■ WORK ITEM ■
Set down a word-for-word copy of the data below, limited to the lines from the first through the line with "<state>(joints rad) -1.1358".

■ INFORMATION SUPPLIED ■
* * * *

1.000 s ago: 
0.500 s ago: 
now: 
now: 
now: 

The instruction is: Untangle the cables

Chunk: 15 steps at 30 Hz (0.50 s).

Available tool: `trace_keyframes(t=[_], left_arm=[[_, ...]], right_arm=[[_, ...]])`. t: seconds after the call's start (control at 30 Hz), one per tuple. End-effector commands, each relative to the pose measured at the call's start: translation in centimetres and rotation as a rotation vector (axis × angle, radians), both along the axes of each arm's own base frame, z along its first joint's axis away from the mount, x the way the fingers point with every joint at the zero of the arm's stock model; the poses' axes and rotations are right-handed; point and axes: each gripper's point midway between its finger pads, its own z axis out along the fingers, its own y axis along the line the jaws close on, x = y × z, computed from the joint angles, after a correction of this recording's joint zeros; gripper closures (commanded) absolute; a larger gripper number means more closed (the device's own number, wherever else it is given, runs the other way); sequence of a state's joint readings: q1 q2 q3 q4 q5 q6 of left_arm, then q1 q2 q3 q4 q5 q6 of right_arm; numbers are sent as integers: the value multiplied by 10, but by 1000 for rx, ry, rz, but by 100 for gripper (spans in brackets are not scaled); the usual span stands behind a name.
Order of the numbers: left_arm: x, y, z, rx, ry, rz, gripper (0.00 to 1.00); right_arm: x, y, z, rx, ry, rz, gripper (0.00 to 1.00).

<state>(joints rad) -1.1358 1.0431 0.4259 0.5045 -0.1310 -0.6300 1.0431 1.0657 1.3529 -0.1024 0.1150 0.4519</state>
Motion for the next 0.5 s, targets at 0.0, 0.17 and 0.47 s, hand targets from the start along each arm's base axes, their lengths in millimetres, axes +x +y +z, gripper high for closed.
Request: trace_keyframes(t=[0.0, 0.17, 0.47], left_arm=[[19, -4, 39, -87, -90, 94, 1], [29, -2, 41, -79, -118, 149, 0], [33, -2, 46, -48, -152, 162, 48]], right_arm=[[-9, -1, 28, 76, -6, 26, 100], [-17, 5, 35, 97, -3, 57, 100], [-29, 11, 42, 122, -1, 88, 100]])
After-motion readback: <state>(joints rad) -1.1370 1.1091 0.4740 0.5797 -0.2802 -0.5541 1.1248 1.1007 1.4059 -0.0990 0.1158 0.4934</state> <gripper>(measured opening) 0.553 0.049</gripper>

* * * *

■ ANSWER TO THE PROBLEM ■
1.000 s ago: 
0.500 s ago: 
now: 
now: 
now: 

The instruction is: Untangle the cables

Chunk: 15 steps at 30 Hz (0.50 s).

Available tool: `trace_keyframes(t=[_], left_arm=[[_, ...]], right_arm=[[_, ...]])`. t: seconds after the call's start (control at 30 Hz), one per tuple. End-effector commands, each relative to the pose measured at the call's start: translation in centimetres and rotation as a rotation vector (axis × angle, radians), both along the axes of each arm's own base frame, z along its first joint's axis away from the mount, x the way the fingers point with every joint at the zero of the arm's stock model; the poses' axes and rotations are right-handed; point and axes: each gripper's point midway between its finger pads, its own z axis out along the fingers, its own y axis along the line the jaws close on, x = y × z, computed from the joint angles, after a correction of this recording's joint zeros; gripper closures (commanded) absolute; a larger gripper number means more closed (the device's own number, wherever else it is given, runs the other way); sequence of a state's joint readings: q1 q2 q3 q4 q5 q6 of left_arm, then q1 q2 q3 q4 q5 q6 of right_arm; numbers are sent as integers: the value multiplied by 10, but by 1000 for rx, ry, rz, but by 100 for gripper (spans in brackets are not scaled); the usual span stands behind a name.
Order of the numbers: left_arm: x, y, z, rx, ry, rz, gripper (0.00 to 1.00); right_arm: x, y, z, rx, ry, rz, gripper (0.00 to 1.00).

<state>(joints rad) -1.1358 1.0431 0.4259 0.5045 -0.1310 -0.6300 1.0431 1.0657 1.3529 -0.1024 0.1150 0.4519</state>

Nothing else is needed for this exercise.